‘Agressão emocional’, diz motorista do Samu que se mudou de casa para evitar risco de contaminação de familiares por Covid-19 no RN

Luciano Silva decidiu ficar isolado dos filhos e da companheira antes mesmo do primeiro caso confirmado do novo coronavírus no estado — Foto: Arquivo Pessoal

Por Rafael Barbosa, G1 RN — Há quase dois meses Luciano Silva não abraça os filhos e a sua companheira. Durante o mesmo período, está isolado e mantendo o mínimo de contato possível com pessoas de fora do seu trabalho. Luciano começou a desenvolver quadro depressivo por causa dessa situação. Ele é condutor socorrista do Samu de Mossoró, no Oeste potiguar, e se afastou de todos os que ama por amor: para não correr o risco de contaminá-los com a Covid-19.

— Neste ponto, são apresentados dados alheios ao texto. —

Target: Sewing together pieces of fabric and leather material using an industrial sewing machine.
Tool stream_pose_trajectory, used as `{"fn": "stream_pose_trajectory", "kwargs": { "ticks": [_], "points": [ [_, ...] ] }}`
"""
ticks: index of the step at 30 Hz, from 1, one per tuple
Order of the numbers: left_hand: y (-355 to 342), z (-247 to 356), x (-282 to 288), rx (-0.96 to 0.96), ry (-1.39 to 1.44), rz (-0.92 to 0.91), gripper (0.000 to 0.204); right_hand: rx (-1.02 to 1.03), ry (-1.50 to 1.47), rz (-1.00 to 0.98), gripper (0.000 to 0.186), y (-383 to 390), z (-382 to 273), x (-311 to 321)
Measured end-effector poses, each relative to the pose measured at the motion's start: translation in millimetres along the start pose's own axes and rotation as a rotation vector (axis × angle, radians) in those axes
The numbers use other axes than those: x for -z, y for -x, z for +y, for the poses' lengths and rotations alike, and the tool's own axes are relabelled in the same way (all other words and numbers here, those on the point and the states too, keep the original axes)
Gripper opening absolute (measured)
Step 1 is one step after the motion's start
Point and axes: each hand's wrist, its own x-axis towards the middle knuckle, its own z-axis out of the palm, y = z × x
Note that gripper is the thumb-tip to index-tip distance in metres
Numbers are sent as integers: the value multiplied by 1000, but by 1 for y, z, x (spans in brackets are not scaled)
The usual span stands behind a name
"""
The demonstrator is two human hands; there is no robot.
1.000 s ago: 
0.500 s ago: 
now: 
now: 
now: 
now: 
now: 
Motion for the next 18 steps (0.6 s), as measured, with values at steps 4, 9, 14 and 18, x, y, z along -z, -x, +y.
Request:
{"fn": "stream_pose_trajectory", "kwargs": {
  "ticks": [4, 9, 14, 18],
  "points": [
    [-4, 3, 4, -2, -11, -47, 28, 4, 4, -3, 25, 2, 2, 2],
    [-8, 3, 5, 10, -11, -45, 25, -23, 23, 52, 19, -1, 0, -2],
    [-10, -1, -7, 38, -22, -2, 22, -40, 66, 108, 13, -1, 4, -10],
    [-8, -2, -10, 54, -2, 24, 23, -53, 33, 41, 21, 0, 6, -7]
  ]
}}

“Uma agressão emocional. Você não vê o corpo agredido, mas sente”, resume o motorista, que tem 55 anos e há 15 atua no Serviço de Atendimento Móvel de Urgência. Além de condutor socorrista, Luciano também dá palestras de primeiros socorros em escolas e outras instituições, atividade que está suspensa por causa da Covid-19.

Com a chegada do vírus no Brasil, ainda antes do primeiro caso confirmado no Rio Grande do Norte, ele se mudou para um apartamento que possui em um bairro próximo de onde mora. Luciano e a esposa, que é assistente social no Município, decidiram que seria o melhor a se fazer, por causa da possibilidade do contato direto dele com pacientes do novo coronavírus em sua atividade profissional. A mudança aconteceu em 22 de fevereiro.

“Eu passei a ver meus filhos só por videochamada. Comecei a ficar muito triste, porque estava longe deles”, conta. Os filhos, Arthur Gabriel, de 13 anos, e Yanni, de 9, ficaram com a mãe. “Família para mim é ponto de equilíbrio, por isso estou tão desequilibrado”.

As atividades do cotidiano se restringiam a ir para o trabalho e, na volta, ficar trancado no apartamento, além de ligar para a família. Luciano diz que começou a desenvolver quadro depressivo. Depois de 50 dias isolado, encontrou uma solução para amenizar a saudade. Nesta segunda-feira (13), mudou-se para a casa da mãe, que fica em frente à dele. De lá, consegue ver Arthur Gabriel e Yanni de longe.

Isolado dentro de casa

Com medo de também contaminar a mãe, de 88 anos de idade, Luciano se isolou dentro de um quarto, que tem banheiro. “Quando ela faz minha comida, bate na porta e vai para a sala. Eu saio e vou para a cozinha comer”, relata. Tanto ele, quanto ela ficam de máscara a maior parte do tempo e mantêm o distanciamento de segurança de 1,5m.

“Quando volto do trabalho, não mantemos qualquer contato. Passadas 24h, conseguimos nos comunicar com a distância de segurança. Tomamos todas as medidas de segurança”, explica o condutor socorrista, que trabalha em uma escala de 24h de serviço por 72h de folga.

Além disso, a nova rotina inclui ir até o portão e acenar para os filhos, do outro lado da rua. “É como se eu estivesse numa cela. Como se eu tivesse sido retirado de casa e proibido de entrar por mim mesmo. É como uma automutilação”.

Luciano conta que ainda está abatido, apesar de melhor, e que já perdeu quatro quilos desde que iniciou o isolamento, que é anterior à quarentena decretada pelo Governo do Estado. No entanto, afirma seguir firme porque acredita em um cenário mais favorável. “Eu tenho fé que isso tudo vai passar”.

Números

Mossoró é a cidade do Rio Grande do Norte com a maior quantidade de mortes por Covid-19. Nesta sexta-feira (17), foi confirmada a 8ª morte no município. A vítima é uma mulher de 76 anos

No estado potiguar, de acordo com o último boletim divulgado pela Secretaria de Saúde Pública, são 400 casos confirmados do novo coronavírus. Os casos suspeitos são 2.232. Ao todo são 23 mortos.